On August 26, 2009, the Administrative Law Judge (“ALJ”) concluded that, although
severe, plaintiff’s Crohn's Disease did not meet or equal any Appendix 1 listing. T. 54. The ALJ
found that plaintiff maintained the residual functional capacity (“RFC”) to perform light work
except that she should do no sustained driving secondary to pain and that she was unable to
climb scaffolds, ladders or ropes, and could only occasionally climb ramps and stairs, stoop,
bend, crouch, crawl, kneel and balance. The ALJ also determined that she should not work at
unprotected heights or work around dangerous equipment and machines and would need access
to bathroom breaks averaging at least five times during a workday. T. 54. With the assistance of
a vocational expert, the ALJ then determined Plaintiff could perform the "requirements of
representative occupations such as general office clerk. T. 59.
This court's role is to determine whether the Commissioner's findings are supported by
substantial evidence on the record as a whole. Cox v. Astrue, 495 F.3d 614, 617 (8th Cir. 2007).
Substantial evidence is less than a preponderance, but enough that a reasonable mind would find
it adequate to support the Commissioner’s decision. Id. “Our review extends beyond examining
the record to find substantial evidence in support of the ALJ’s decision; we also consider
evidence in the record that fairly detracts from that decision.” Id. As long as there is substantial
evidence in the record to support the Commissioner’s decision, the court may not reverse the
decision simply because substantial evidence exists in the record to support a contrary outcome,
or because the court would have decided the case differently. Haley v. Massanari, 258 F.3d 742,
747 (8th Cir. 2001). If the court finds it possible “to draw two inconsistent positions from the
evidence, and one of those positions represents the Secretary’s findings, the court must affirm the
decision of the Secretary.” Cox, 495 F.3d at 617 (internal quotation and alteration omitted).
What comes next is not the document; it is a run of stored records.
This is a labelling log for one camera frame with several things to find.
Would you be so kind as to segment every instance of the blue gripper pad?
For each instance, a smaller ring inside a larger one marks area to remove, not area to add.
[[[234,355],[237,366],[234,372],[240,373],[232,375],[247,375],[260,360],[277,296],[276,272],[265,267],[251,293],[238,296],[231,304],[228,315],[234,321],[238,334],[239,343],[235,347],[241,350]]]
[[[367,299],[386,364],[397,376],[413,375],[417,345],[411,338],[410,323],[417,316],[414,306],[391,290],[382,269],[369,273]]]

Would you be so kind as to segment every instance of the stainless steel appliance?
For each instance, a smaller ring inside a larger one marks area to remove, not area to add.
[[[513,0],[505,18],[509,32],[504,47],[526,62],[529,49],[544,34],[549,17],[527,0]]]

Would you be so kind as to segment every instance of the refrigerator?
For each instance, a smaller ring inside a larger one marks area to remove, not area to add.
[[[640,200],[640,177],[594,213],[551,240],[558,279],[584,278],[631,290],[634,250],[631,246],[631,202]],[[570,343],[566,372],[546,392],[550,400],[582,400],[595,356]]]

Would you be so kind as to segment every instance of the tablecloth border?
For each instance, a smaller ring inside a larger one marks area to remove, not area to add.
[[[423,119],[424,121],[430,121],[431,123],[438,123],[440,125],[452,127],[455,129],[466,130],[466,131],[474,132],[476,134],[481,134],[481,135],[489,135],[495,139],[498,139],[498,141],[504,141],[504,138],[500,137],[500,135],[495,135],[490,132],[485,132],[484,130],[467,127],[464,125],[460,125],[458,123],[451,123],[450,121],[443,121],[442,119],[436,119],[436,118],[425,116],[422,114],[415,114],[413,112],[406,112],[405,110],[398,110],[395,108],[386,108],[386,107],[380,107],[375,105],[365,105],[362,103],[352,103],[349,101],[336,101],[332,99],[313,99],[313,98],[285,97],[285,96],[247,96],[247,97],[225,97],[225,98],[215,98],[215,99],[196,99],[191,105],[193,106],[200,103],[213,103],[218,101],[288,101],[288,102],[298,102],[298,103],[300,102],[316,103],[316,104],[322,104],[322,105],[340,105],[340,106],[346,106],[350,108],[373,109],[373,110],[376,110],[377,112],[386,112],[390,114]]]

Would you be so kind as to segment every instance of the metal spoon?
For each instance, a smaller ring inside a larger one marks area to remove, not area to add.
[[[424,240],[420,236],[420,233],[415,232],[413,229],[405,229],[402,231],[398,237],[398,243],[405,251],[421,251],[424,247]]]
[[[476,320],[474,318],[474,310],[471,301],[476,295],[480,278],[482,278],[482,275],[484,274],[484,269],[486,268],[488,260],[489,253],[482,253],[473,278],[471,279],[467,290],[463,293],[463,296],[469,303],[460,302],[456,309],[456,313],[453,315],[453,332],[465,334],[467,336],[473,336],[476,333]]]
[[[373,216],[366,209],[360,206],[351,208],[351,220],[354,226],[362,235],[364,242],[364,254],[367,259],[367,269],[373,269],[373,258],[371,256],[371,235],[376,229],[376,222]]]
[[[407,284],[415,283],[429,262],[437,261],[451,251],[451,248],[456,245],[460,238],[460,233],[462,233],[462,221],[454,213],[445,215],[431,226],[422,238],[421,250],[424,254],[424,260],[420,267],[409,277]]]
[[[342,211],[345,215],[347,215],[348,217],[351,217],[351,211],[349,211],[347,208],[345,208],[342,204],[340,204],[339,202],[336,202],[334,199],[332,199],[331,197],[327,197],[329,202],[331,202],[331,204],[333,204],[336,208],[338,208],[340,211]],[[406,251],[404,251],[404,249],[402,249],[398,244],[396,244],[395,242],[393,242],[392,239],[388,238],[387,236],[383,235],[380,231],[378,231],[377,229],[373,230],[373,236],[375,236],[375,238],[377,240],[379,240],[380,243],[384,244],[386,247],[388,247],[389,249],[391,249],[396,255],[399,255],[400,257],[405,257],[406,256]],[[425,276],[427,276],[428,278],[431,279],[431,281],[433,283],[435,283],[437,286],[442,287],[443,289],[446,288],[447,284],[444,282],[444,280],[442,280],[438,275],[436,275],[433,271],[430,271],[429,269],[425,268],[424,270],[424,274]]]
It is well-established that a claimant for Social Security disability benefits has the burden
of proving his disability by establishing a physical or mental disability that has lasted at least one
year and that prevents him from engaging in any substantial gainful activity. Pearsall v.
Massanari, 274 F.3d 1211, 1217 (8th Cir. 2001); see 42 U.S.C. § 423(d)(1)(A), 1382c(a)(3)(A).
The Act defines “physical or mental impairment” as “an impairment that results from anatomical,
physiological, or psychological abnormalities which are demonstrable by medically acceptable
clinical and laboratory diagnostic techniques.” 42 U.S.C. § § 423(d)(3), 1382(3)(c). A plaintiff
must show that his disability, not simply his impairment, has lasted for at least twelve
consecutive months. Titus v. Sullivan, 4 F.3d 590, 594 (8th Cir. 1993).
The Commissioner’s regulations require him to apply a five-step sequential evaluation
process to each claim for disability benefits: (1) whether the claimant has engaged in substantial
gainful activity since filing his claim; (2) whether the claimant has a severe physical and/or
mental impairment or combination of impairments; (3) whether the impairment(s) meet or equal
an impairment in the listings; (4) whether the impairment(s) prevent the claimant from doing past
relevant work; and, (5) whether the claimant is able to perform other work in the national
economy given his age, education, and experience. See 20 C.F.R. § § 404.1520(a)- (f)(2003).
Only if the final stage is reached does the fact finder consider the plaintiff’s age, education, and
work experience in light of his or her residual functional capacity. See McCoy v. Schweiker, 683
F.2d 1138, 1141-42 (8th Cir. 1982); 20 C .F.R. § § 404.1520, 416.920 (2003).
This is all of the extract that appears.